Durante el neoliberalismo se adoptaron en México estructuras económicas y sociales impuestas con engaños y equívocos; fue una imitación extralógica que causó mucho daño y aún estamos combatiendo. Se generalizó entonces, para justificar acciones y decisiones del poder, decir que se trataba de “ser más competitivos”. La competencia se volvió entonces el santo y seña para ingresar al primer mundo; los intelectuales orgánicos defendían las decisiones públicas encaminadas a convertirnos en un país muy “competitivo”.
Ser competidores fue entonces la justificación de muchas acciones coyunturales y también de políticas a largo plazo que frecuentemente han sido contraproducentes. Entonces firmamos el tratado de libre comercio, aceptamos someter nuestra soberanía a la jurisdicción de arbitrajes internacionales, derogamos la prohibición constitucional para que los extranjeros pudieran adquirir propiedades inmuebles en litorales y fronteras y, finalmente, con el pretexto de la competitividad y comprando votos, con ese señuelo, fueron aprobadas las llamadas “reformas estructurales”.
Las reformas suplantaron a nuestros modelos de educación y salud para privatizarlos hasta donde les fue posible; también pusieron en manos de intereses ajenos la energía eléctrica y el petróleo, permitieron la desaparición paulatina de la propiedad ejidal y comunal y todo, según la propaganda oficial, para aumentar nuestra competitividad.
Clasificaron a los integrantes de la sociedad, siguiendo el modelo estadunidense derivado del calvinismo, en triunfadores y perdedores; los triunfadores son los fuertes, los exitosos, los hábiles, que tienen todo y disfrutan de todo. Para esa filosofía pragmática, los perdedores son todos los demás; los pobres por supuesto, los “flojos”, los que no saben aprovecharse ni hacer grandes negocios. Se trató, sin duda, de una exageración inaceptable, pero penetró en algunos sectores de la población mexicana y sigue siendo en buena medida, el sustento “teórico” de los críticos de la Cuarta Transformación.
No se trata de condenar a la competencia como algo totalmente negativo, se trata de entenderla y de cuidar que no sea la virtud central de la vida social, ni que otros valores, otras formas de hacer las cosas y otras convicciones queden supeditadas a ella.
La competencia es uno entre muchos procesos sociales que son estudiados y analizados por la sociología moderna; para juzgar con elementos suficientes y sin dogmatismos, es conveniente empezar por entender que la competencia es uno entre otros muchos procesos sociales; no es el único identificable en las relaciones humanas; por ejemplo, los niños que conviven en una familia compiten entre sí, los mayores tienen algunas ventajas, pero los menores tienen otras y no sólo compiten, también entre ellos hay relaciones de afecto, de colaboración y de apoyo mutuo. Dentro del núcleo familiar hay competencia, pero también hay integración, asimilación de conductas y cooperación; lo mismo debe suceder en la sociedad más amplia que es la nación.

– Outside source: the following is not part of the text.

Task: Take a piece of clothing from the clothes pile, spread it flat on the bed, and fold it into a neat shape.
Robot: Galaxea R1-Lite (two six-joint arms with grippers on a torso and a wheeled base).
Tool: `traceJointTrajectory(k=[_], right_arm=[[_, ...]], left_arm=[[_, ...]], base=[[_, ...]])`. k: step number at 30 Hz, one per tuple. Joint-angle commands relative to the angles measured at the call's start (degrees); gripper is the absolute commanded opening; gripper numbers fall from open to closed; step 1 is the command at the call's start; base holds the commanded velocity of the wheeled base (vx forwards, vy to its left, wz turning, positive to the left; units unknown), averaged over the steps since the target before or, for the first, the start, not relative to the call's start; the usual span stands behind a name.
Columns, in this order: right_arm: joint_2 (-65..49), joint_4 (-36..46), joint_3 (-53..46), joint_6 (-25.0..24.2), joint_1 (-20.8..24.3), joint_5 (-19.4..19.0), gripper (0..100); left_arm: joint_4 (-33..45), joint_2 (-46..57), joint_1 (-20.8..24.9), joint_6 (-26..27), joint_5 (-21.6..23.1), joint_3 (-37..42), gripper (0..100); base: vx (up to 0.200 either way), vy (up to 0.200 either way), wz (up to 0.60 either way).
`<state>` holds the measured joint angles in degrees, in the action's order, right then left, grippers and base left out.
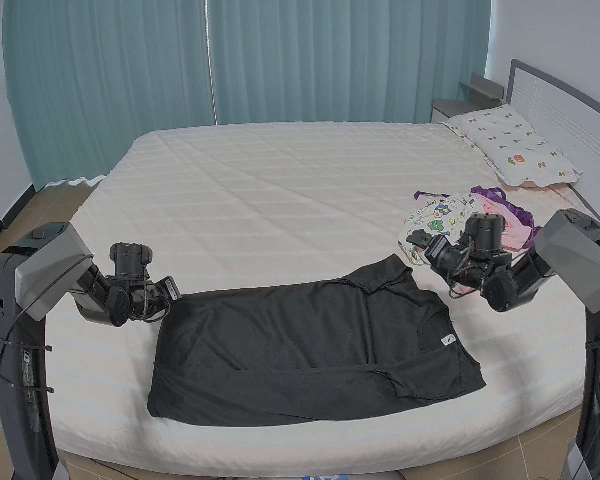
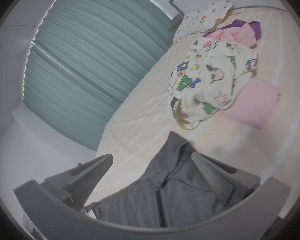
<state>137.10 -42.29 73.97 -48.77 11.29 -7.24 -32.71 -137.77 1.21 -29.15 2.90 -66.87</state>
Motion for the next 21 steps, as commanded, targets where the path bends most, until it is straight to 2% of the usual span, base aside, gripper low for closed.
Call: traceJointTrajectory(k=[1, 9, 21], right_arm=[[10.39, 9.86, 15.32, -3.52, 5.41, 3.29, 100], [16.36, 20.4, 29.04, -5.37, 5.85, 3.9, 100], [13.99, 26.21, 29.12, -5.72, 6.03, 4.34, 100]], left_arm=[[0.1, 4.79, 1.17, -0.12, -0.44, 3.06, 0], [0.1, 4.79, 2.92, -1.7, -2.81, 3.06, 0], [0.1, 5.31, 2.92, -1.7, -2.9, 3.85, 0]], base=[[0.0, 0.0, 0.0], [0.0, 0.0, 0.0], [0.0, 0.0, 0.0]])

El sociólogo estadunidense Joseph Fichter, jesuita de la Universidad de Chicago explica que: “Los procesos sociales son formas básicas y tipificables de interacción social, que se cruzan a través de los numerosos papeles que desempeñan los individuos”. Identifica tres que él llama disyuntivos, que son la oposición, la competición y el conflicto, y tres conjuntivos, que son la acomodación, la asimilación y la cooperación. Explica que los disyuntivos generan sociedades débiles, en las que los lazos sociales se rompen fácilmente, mientras los conjuntivos acercan a los integrantes de una comunidad, la fortalecen y constituyen factores de equidad y de felicidad.
En todas las comunidades humanas, desde la familia que ha sido considerada como la célula social, hasta la comunidad global, pasando por el Estado, las iglesias, las comunidades intermedias como la empresa, la escuela, el sindicato, el partido político y otras muchas, se dan simultánea o sucesivamente estos procesos, a veces unos prevalecen sobre los otros y frecuentemente alguno predomina en la vida colectiva; de los procesos disyuntivos el más dañino por supuesto, es la guerra.

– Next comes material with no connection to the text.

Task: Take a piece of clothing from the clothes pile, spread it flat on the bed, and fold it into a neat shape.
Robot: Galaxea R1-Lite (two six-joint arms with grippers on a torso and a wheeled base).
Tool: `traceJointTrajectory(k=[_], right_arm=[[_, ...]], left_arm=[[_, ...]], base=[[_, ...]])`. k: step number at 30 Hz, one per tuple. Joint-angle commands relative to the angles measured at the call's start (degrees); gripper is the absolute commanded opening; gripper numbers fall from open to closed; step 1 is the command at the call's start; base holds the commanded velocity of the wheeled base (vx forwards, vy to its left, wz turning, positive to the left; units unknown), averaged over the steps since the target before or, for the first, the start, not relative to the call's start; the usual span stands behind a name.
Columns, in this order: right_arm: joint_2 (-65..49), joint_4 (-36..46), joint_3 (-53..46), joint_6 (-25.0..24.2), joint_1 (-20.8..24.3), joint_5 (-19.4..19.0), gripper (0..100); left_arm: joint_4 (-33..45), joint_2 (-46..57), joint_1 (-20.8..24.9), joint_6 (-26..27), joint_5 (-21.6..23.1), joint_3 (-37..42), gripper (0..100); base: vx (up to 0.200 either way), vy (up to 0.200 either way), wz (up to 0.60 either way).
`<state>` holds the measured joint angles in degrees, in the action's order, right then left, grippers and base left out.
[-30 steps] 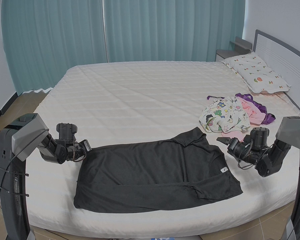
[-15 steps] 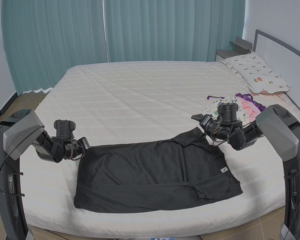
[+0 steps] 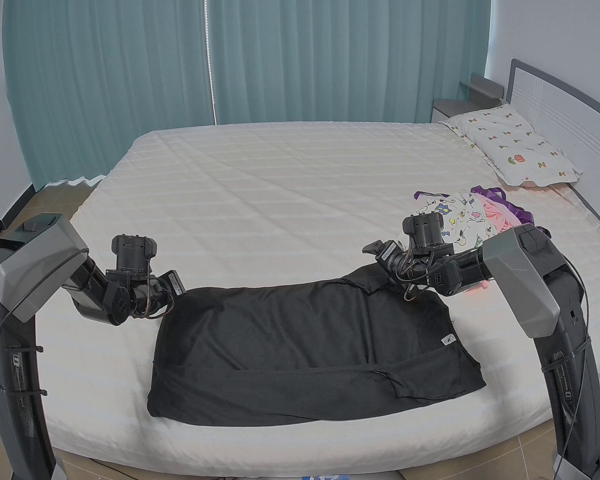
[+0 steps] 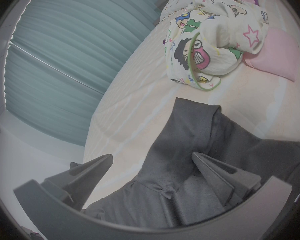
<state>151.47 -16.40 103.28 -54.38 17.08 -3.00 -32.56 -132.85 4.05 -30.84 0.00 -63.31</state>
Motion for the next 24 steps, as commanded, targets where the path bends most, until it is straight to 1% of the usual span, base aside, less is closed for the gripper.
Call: traceJointTrajectory(k=[1, 3, 5, 6, 9, 12, 20, 24], right_arm=[[-0.56, 0.4, -0.27, -0.11, 0.24, 0.27, 100], [-1.44, 0.22, -1.06, -0.11, 0.24, 1.07, 100], [-1.44, 0.22, -1.06, -0.11, 0.24, 1.07, 100], [-3.99, 0.31, -3.52, -0.11, 0.24, 1.24, 100], [-6.62, -0.04, -7.57, 0.07, 0.41, 1.15, 100], [-7.5, 0.31, -9.85, 0.24, 0.76, 1.07, 100], [-6.98, 0.31, -10.82, 0.07, 1.91, 0.63, 100], [-5.75, 0.4, -10.2, -0.02, 3.49, 0.63, 100]], left_arm=[[-0.05, 0.4, 0.08, -0.01, 0.0, 0.38, 0], [-0.05, 0.49, 0.0, -0.01, 0.0, 0.82, 0], [-0.05, 0.49, 0.0, -0.01, 0.0, 0.82, 0], [-0.05, 0.75, -0.09, -0.01, 0.0, 1.17, 0], [-0.05, 0.75, -0.36, -0.01, 0.0, 1.34, 0], [-0.05, 0.84, -0.36, -0.01, 0.0, 1.43, 0], [-0.05, 0.93, -0.09, -0.01, 0.0, 1.61, 0], [-0.05, 0.93, -0.18, -0.01, 0.0, 1.52, 0]], base=[[0.0, 0.0, 0.0], [0.0, 0.0, 0.0], [0.0, 0.0, 0.0], [0.0, 0.0, 0.0], [0.0, 0.0, 0.0], [0.0, 0.0, 0.0], [0.0, 0.0, 0.0], [0.0, 0.0, 0.0]])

La competencia puede ser un motor de crecimiento y de desarrollo, siempre y cuando la sociedad a través de su organización política, cuide que nadie tenga ventajas o desventajas excesivas, competir como sucedió en la sociedad estadunidense y en general en el capitalismo, crea riqueza y desarrollo, pero también injusticias y marginación; provoca que quienes integran la comunidad se distancien entre sí y sean menos solidarios.
En cambio, el más importante de los procesos conjuntivos es la cooperación; en él, las personas o grupos actúan y trabajan unidos, persiguen un fin común, no cada uno por su lado como en la competencia, sino en conjunto y para bien de todos. Ese debe ser el proceso central, el más valorado; es mejor para todos, cooperar que competir.